By Greg Stepanich
Starting a chamber music collective isn’t necessarily the easiest thing in the world to do, but in their debut concert Saturday at the Steinway Gallery in Boca Raton, the members of Vivre Musicale showed they have a good sense of what it will take for long-term success.
Founded by tenor Jorge Toro and clarinetist Berginald Rash, this five-member iteration of the group offered a varied program of song and instrumental music that took risks right from the outset, with a pair of demanding contemporary American compositions and a sly transition between two selections that tested whether the audience was paying attention.

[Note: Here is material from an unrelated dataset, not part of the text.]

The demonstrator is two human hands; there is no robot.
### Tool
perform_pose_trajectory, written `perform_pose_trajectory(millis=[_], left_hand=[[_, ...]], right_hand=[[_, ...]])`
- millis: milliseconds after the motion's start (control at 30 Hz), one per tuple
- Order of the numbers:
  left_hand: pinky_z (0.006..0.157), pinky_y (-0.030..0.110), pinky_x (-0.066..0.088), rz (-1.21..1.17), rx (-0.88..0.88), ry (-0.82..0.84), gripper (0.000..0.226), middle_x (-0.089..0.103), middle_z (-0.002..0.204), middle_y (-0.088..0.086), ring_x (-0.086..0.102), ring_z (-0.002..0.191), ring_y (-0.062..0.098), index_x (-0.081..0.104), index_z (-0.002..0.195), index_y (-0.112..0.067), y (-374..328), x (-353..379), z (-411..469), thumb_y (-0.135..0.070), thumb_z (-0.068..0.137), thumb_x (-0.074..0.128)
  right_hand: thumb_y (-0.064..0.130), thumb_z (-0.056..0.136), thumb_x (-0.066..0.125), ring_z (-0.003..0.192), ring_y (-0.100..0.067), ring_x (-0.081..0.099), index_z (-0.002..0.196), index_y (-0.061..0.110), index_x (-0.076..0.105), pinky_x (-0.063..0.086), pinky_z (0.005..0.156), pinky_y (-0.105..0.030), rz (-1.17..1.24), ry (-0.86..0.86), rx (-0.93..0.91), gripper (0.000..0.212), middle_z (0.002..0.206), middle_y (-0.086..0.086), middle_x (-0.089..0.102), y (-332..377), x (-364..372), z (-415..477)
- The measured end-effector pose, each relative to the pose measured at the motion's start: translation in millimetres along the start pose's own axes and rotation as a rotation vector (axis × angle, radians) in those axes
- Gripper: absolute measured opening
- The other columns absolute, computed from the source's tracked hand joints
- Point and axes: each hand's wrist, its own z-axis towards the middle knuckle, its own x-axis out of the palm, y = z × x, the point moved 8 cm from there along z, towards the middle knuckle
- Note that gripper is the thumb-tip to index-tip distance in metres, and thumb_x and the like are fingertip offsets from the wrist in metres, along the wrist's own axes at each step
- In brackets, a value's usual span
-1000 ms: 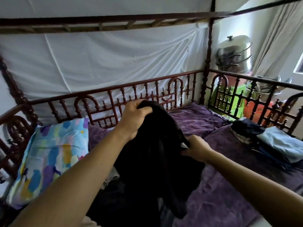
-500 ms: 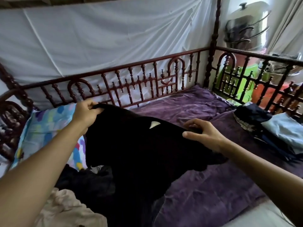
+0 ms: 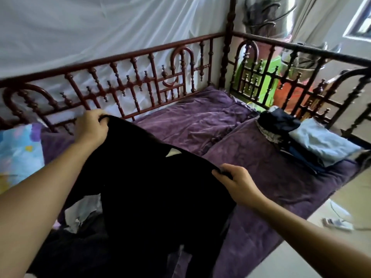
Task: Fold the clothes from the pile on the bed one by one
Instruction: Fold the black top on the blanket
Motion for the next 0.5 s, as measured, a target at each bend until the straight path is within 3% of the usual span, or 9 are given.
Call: perform_pose_trajectory(millis=[67, 200, 300, 400, 500], left_hand=[[0.083, 0.040, 0.049, 0.063, 0.039, 0.087, 0.022, 0.071, 0.103, 0.012, 0.063, 0.097, 0.036, 0.072, 0.098, -0.019, -22.3, 48.5, 1.8, -0.011, 0.088, 0.054], [0.085, 0.040, 0.051, 0.072, 0.102, 0.285, 0.021, 0.070, 0.104, 0.011, 0.063, 0.098, 0.035, 0.071, 0.098, -0.020, -86.9, 165.5, -0.1, -0.012, 0.090, 0.053], [0.083, 0.042, 0.051, 0.090, 0.154, 0.337, 0.017, 0.070, 0.102, 0.013, 0.063, 0.097, 0.037, 0.069, 0.099, -0.021, -146.6, 238.7, -3.4, -0.019, 0.090, 0.055], [0.071, 0.037, 0.045, 0.099, 0.204, 0.371, 0.016, 0.069, 0.099, 0.015, 0.062, 0.095, 0.038, 0.067, 0.100, -0.022, -209.3, 309.2, -12.2, -0.023, 0.091, 0.053], [0.068, 0.035, 0.040, 0.089, 0.228, 0.406, 0.017, 0.068, 0.099, 0.017, 0.061, 0.095, 0.038, 0.066, 0.102, -0.020, -263.8, 385.6, -16.8, -0.021, 0.092, 0.052]], right_hand=[[0.021, 0.093, 0.063, 0.045, 0.000, 0.035, 0.060, 0.028, 0.050, 0.029, 0.045, -0.023, -0.065, -0.105, 0.079, 0.036, 0.047, 0.011, 0.043, -37.4, -24.0, 1.1], [0.026, 0.093, 0.062, 0.048, -0.003, 0.041, 0.065, 0.019, 0.053, 0.036, 0.051, -0.033, -0.192, -0.250, 0.270, 0.029, 0.051, 0.011, 0.050, -122.7, -86.9, -0.1], [0.030, 0.093, 0.061, 0.048, -0.010, 0.044, 0.068, 0.016, 0.052, 0.039, 0.050, -0.040, -0.259, -0.293, 0.404, 0.030, 0.053, 0.003, 0.051, -183.4, -134.1, -0.2], [0.035, 0.093, 0.059, 0.052, -0.016, 0.051, 0.073, 0.014, 0.055, 0.044, 0.055, -0.044, -0.293, -0.339, 0.528, 0.030, 0.058, -0.004, 0.057, -250.1, -184.3, 4.2], [0.038, 0.093, 0.057, 0.056, -0.018, 0.055, 0.070, 0.019, 0.052, 0.045, 0.058, -0.045, -0.313, -0.374, 0.608, 0.031, 0.056, 0.001, 0.056, -320.0, -230.7, 20.1]])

Vivre Musicale got off to a bold start with Soliloquy, a piece for solo viola by the young American composer Martin Blessinger, who like Toro and Rash studied at Florida State University. Violist David Pedraza was the soloist, and he brought a virile, dark tone quality to this mildly interesting music, which charted a mysterious landscape of moody thematic fragments, abrupt silences, some sustained high-register work, and at the end, three pizzicato notes with which the piece expired rather than concluded.
That was followed by another contemporary American piece, For nothing lesse than thee, a cycle of three songs set by Zachary Wadsworth to texts by John Donne. Like the Blessinger, this is a highly professional composition, imbued with a kind of shadowy elegance that reflected the uncertainty of the poems. Toro has a strong, pleasant voice, quite effective in its lower reaches, though on Saturday it was a little ragged around the edges in parts of his register.

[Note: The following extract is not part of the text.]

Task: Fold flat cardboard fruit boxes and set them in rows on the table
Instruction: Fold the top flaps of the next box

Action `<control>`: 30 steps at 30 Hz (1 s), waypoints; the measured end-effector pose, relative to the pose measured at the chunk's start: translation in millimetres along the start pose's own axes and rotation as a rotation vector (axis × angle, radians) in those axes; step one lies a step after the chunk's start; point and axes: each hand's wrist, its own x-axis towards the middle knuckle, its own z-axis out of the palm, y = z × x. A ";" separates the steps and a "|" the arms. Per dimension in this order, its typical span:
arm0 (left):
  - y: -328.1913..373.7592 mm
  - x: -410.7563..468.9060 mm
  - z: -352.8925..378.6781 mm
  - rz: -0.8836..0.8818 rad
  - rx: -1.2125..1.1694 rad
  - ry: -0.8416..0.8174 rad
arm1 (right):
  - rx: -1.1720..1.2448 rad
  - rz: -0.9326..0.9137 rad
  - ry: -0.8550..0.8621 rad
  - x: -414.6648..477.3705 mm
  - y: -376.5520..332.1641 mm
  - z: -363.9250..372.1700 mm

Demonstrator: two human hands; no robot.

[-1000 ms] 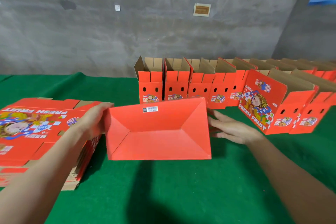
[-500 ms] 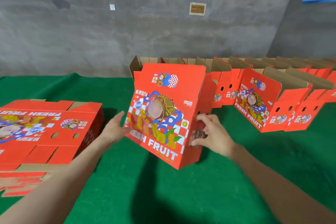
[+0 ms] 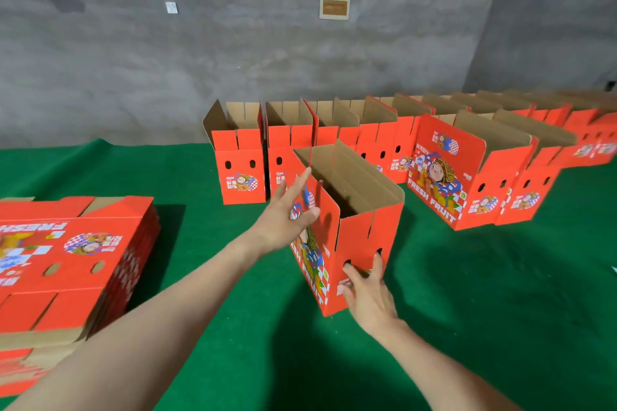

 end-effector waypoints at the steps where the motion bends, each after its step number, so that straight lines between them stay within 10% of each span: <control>1: 6.2 10.0 6.6 0.000 0.032 -0.044 | 0.018 0.003 0.006 3.2 1.3 -0.3; 18: 54.8 154.3 134.3 0.099 -0.061 -0.307 | -0.003 0.317 0.270 139.6 157.8 -37.9; 30: -47.9 159.8 101.1 -0.323 0.048 -0.024 | 0.050 0.481 0.144 226.0 196.7 -54.5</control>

Accompanied by Rash and pianist Nastasa Stojanovska, Toro gave a sober reading of this well-crafted work, with Rash providing delicate support in the unison passages of the first song, The Legacie. A fast, sharply accented four-note motif dominated the second song, The Sunne Rising, and that music contrasted well with the declamatory passages of the tenor. The final song, The Dreame, began and ended with a decadent reminiscence in the piano of Schumann’s Im wunderschönen Monat Mai, which Toro and Stojanovska used to propel themselves with only the slightest pause from Wadsworth into the actual Schumann song.

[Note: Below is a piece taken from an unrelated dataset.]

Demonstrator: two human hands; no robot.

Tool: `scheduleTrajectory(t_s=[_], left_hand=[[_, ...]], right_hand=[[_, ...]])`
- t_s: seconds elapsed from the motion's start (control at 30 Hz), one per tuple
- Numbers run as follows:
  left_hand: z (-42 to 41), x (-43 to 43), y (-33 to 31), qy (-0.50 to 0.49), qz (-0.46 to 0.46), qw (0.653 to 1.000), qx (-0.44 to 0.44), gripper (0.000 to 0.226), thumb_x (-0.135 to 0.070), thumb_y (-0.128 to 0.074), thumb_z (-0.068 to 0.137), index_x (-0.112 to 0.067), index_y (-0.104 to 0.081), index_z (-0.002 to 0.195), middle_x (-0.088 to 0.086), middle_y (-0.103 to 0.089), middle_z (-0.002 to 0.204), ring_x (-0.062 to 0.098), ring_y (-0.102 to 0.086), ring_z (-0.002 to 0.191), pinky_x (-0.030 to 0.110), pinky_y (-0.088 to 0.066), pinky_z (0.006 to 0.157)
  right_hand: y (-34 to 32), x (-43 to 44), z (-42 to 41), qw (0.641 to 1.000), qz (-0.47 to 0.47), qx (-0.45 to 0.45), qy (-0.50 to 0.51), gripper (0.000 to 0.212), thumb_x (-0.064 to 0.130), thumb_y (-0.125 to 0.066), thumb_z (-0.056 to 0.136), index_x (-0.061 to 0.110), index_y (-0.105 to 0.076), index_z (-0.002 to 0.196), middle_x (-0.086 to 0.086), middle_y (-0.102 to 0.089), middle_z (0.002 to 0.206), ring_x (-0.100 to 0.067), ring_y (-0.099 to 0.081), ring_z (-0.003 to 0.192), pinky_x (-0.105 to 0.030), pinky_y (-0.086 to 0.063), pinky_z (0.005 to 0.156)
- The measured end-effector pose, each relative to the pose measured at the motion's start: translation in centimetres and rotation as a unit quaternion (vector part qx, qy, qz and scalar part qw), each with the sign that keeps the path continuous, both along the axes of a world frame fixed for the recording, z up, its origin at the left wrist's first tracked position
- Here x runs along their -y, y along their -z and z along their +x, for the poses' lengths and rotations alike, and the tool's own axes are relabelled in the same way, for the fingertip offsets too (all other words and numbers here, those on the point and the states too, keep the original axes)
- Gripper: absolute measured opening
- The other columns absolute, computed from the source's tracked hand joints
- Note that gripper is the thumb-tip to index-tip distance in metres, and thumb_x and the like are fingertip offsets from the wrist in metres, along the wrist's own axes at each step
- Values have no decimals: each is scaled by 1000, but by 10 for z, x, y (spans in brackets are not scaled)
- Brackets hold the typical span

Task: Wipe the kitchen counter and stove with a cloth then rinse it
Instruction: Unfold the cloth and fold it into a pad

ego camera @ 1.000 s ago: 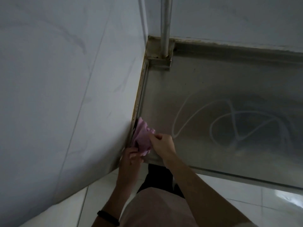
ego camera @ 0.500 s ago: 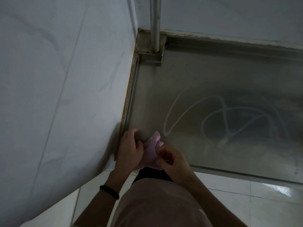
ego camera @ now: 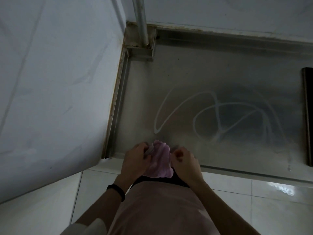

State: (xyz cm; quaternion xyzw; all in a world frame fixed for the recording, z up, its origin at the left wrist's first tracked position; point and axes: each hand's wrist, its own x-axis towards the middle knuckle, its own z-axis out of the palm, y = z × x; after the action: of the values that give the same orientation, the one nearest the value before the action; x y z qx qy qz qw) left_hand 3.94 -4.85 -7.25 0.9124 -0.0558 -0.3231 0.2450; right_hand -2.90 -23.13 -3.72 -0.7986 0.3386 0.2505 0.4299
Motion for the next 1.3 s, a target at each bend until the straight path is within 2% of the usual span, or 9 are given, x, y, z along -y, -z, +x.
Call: scheduleTrajectory(t_s=[0.17, 0.27, 0.53, 0.7, 0.87, 0.97, 1.07, 1.17, 1.3], left_hand=[[-15, 1, -8, -31, -95, 995, 10, 17, -22, -68, 98, -15, -70, 113, -9, -70, 103, 7, -66, 96, 27, -52, 89], [-22, -2, -24, -28, -120, 992, 29, 25, -9, -70, 95, -30, -63, 106, -26, -62, 93, -13, -61, 87, 13, -49, 84], [-13, 10, -115, -36, -261, 964, 40, 8, -24, -63, 100, -30, -60, 96, -20, -67, 92, 4, -66, 87, 14, -52, 71], [11, 38, -165, -23, -309, 950, 48, 8, -29, -61, 98, -23, -59, 102, -20, -66, 92, 5, -67, 88, 17, -54, 73], [26, 68, -185, 22, -325, 943, 69, 38, -10, -54, 105, -26, -56, 140, -21, -58, 73, 2, -58, 70, 14, -46, 67], [39, 87, -193, 29, -300, 952, 57, 36, -15, -52, 91, -17, -73, 119, -15, -76, 103, 4, -71, 102, 29, -56, 94], [53, 96, -199, 16, -257, 964, 62, 18, -12, -62, 94, -14, -76, 105, -1, -78, 99, 15, -74, 95, 38, -59, 88], [72, 96, -212, 48, -252, 966, 44, 28, -5, -74, 84, -17, -73, 109, -2, -76, 101, 13, -75, 92, 33, -62, 84], [98, 90, -233, 64, -251, 957, 128, 33, -8, -83, 85, -27, -69, 108, -11, -74, 101, -3, -72, 92, 15, -59, 82]], right_hand=[[9, -13, 29, 992, -7, 95, -81, 34, 36, -62, 99, 20, -64, 129, 0, -69, 124, -22, -63, 114, -32, -47, 91], [8, -12, 35, 988, 17, 94, -124, 24, 35, -72, 93, 19, -76, 110, 0, -77, 106, -22, -70, 101, -35, -54, 89], [-50, 43, 14, 961, 178, 164, -137, 26, 14, -75, 90, 30, -77, 110, 14, -78, 98, -4, -72, 91, -25, -56, 83], [-101, 63, 18, 951, 114, 278, -75, 10, 25, -74, 91, 34, -77, 89, 13, -77, 84, -8, -74, 80, -31, -60, 73], [-136, 66, 25, 929, 110, 349, -48, 10, 46, -66, 89, 40, -74, 89, 18, -76, 88, -8, -74, 85, -26, -60, 73], [-141, 76, 29, 929, 80, 361, -22, 6, 32, -69, 92, 33, -75, 91, 15, -76, 87, -9, -73, 82, -38, -61, 75], [-150, 94, 36, 925, 41, 377, 17, 16, 11, -71, 92, 27, -75, 89, 13, -77, 85, -8, -74, 80, -35, -62, 73], [-166, 114, 43, 913, -4, 407, 29, 24, 6, -71, 92, 29, -75, 88, 15, -76, 84, -5, -73, 80, -24, -58, 68], [-197, 149, 52, 876, -63, 471, 83, 28, 9, -71, 93, 37, -69, 88, 14, -75, 81, -8, -74, 76, -32, -61, 67]])
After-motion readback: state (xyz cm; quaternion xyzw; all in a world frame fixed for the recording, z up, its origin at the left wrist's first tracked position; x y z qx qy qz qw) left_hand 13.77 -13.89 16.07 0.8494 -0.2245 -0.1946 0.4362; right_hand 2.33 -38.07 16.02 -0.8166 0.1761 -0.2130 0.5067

That kicked off a three-song set from Dichterliebe in which Toro’s homey, warm voice could be heard to more traditional advantage, and he was at his best in the May-song and the Aus meinen Tränen spriessen that followed. The closing song, the well-known Ich grolle nicht, needed a brassier, more cutting quality than Toro’s voice supplied, but he had prepared the songs well and the attentive audience applauded them warmly.
The final song cycle featured Toro and another FSU alum, oboist Evelyn Sedlack, in the Ten Blake Songs of the English composer Ralph Vaughan Williams. This is an unusual, difficult work, with its two monodic instruments working their way through Blake’s otherworldly visions. Sedlack provided the best instrumental performance of the afternoon, playing with a big, fat sound that never thinned out, and in every way providing a real partnership with the tenor. This is particularly important because only with two firmly independent lines can the harmonies Vaughan Williams implies be heard.
And this was a good performance, with Toro doing a fine job of getting the lyrics across and Sedlack providing powerful counterpoint; the impression was of two thinkers ruminating on these remarkable poems, dipping into them repeatedly and coming back with insight and commentary.
The scheduled part of the concert closed with three of the Eight Pieces for Clarinet, Viola and Piano, written in 1910 by Max Bruch. Pedraza, Rash and Stojanovska worked well together as an ensemble, with evident unity of interpretive opinion. Rash was most persuasive in the first piece (No. 3, Andante con moto), playing the warm contrasting melody to Pedraza’s dramatic opening with a tight, soft, sweet sound, an unexpected but nice choice, given that the writing here is tailor-made for a clarinetist to indulge his or her Romantic heart’s desire.
Stojanovska demonstrated decent technique in the arpeggio cascades of the Romanian Melody (No. 5), and in the Night Song (No. 6), the last of the three Bruch selections, the trio played with taste and relative restraint.
As an encore, the three musicians played the final movement of the so-called Kegelstatt trio of Mozart (in E-flat, K. 498) as a tribute to a musician colleague killed in a motorcycle accident. This rondo movement showed signs of being underrehearsed, especially for Stojanovska, who had difficulty with the glittering piano part, a reminder that few composers are so logical on the page and then so treacherous in actual performance.
Still, it was an admirable gesture, and showed that Vivre Musicale is a group with plenty of heart. It also has a laudable attitude toward programming; it could have played its first concert much safer than opening with two 21st-century American pieces right in a row.
That bodes well for the musical adventurousness of the group, and will make them worth paying attention to. It remains now for them to pursue a higher level of performance polish to make their concerts memorable for consistent excellence, not just nerve and soul.